Supplied records: Begin
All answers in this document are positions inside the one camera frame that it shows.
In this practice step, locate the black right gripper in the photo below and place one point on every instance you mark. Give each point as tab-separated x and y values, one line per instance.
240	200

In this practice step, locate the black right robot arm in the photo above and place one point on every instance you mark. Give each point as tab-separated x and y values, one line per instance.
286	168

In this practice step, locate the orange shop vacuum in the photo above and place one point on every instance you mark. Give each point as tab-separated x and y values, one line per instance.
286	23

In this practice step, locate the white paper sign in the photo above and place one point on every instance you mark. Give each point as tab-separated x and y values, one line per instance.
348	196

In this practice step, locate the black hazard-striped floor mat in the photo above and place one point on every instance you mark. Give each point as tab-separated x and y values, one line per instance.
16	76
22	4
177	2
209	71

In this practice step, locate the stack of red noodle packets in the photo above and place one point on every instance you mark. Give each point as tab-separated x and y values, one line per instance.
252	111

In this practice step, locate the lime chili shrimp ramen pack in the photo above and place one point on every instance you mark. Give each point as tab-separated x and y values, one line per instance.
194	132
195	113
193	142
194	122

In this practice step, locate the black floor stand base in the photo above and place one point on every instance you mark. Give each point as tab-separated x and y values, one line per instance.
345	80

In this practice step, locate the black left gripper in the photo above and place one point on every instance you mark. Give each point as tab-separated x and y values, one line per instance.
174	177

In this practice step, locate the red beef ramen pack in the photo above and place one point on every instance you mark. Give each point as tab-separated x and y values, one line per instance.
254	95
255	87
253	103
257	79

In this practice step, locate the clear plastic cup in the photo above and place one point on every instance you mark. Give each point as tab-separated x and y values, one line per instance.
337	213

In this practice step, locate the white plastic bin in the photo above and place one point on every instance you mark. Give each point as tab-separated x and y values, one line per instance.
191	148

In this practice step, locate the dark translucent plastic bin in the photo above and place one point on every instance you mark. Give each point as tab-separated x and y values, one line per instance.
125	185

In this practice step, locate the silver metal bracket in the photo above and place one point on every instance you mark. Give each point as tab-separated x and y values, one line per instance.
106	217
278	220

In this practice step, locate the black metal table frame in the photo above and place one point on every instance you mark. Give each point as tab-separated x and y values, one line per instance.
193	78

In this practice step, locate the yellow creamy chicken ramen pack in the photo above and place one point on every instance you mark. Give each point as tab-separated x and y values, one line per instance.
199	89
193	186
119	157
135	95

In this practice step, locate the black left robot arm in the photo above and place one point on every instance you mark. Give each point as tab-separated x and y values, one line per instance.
Supplied records: End
**What you should do**
Return the whole of the data, character for character.

**Solution for this exercise**
All answers in this document are positions inside the one camera frame that it shows.
In this practice step, locate the black right gripper in the photo below and place one point on every instance you mark. Give each point as tab-separated x and y values, one line per instance.
240	200

In this practice step, locate the black right robot arm in the photo above and place one point on every instance you mark. Give each point as tab-separated x and y values, one line per instance.
286	168

In this practice step, locate the orange shop vacuum in the photo above and place one point on every instance you mark. Give each point as tab-separated x and y values, one line per instance.
286	23

In this practice step, locate the white paper sign in the photo above and place one point on every instance you mark. Give each point as tab-separated x and y values, one line per instance.
348	196

In this practice step, locate the black hazard-striped floor mat in the photo above and place one point on every instance you mark. Give each point as tab-separated x and y values, one line per instance.
16	76
22	4
177	2
209	71

In this practice step, locate the stack of red noodle packets in the photo above and place one point on every instance you mark. Give each point as tab-separated x and y values, one line per instance.
252	111

In this practice step, locate the lime chili shrimp ramen pack in the photo above and place one point on every instance you mark. Give each point as tab-separated x and y values, one line per instance.
194	132
195	113
193	142
194	122

In this practice step, locate the black floor stand base in the photo above and place one point on every instance you mark. Give each point as tab-separated x and y values, one line per instance.
345	80

In this practice step, locate the black left gripper in the photo above and place one point on every instance you mark. Give each point as tab-separated x and y values, one line per instance.
174	177

In this practice step, locate the red beef ramen pack in the photo above and place one point on every instance you mark. Give each point as tab-separated x and y values, one line per instance.
254	95
255	87
253	103
257	79

In this practice step, locate the clear plastic cup in the photo above and place one point on every instance you mark. Give each point as tab-separated x and y values, one line per instance.
337	213

In this practice step, locate the white plastic bin in the photo above and place one point on every instance you mark. Give each point as tab-separated x and y values, one line per instance.
191	148

In this practice step, locate the dark translucent plastic bin in the photo above and place one point on every instance you mark. Give each point as tab-separated x and y values, one line per instance.
125	185

In this practice step, locate the silver metal bracket in the photo above and place one point on every instance you mark. Give each point as tab-separated x and y values, one line per instance.
106	217
278	220

In this practice step, locate the black metal table frame in the photo above and place one point on every instance you mark. Give each point as tab-separated x and y values, one line per instance.
193	78

In this practice step, locate the yellow creamy chicken ramen pack in the photo above and place one point on every instance you mark. Give each point as tab-separated x and y values, one line per instance.
199	89
193	186
119	157
135	95

In this practice step, locate the black left robot arm in the photo above and place one point on every instance you mark. Give each point as tab-separated x and y values, one line per instance.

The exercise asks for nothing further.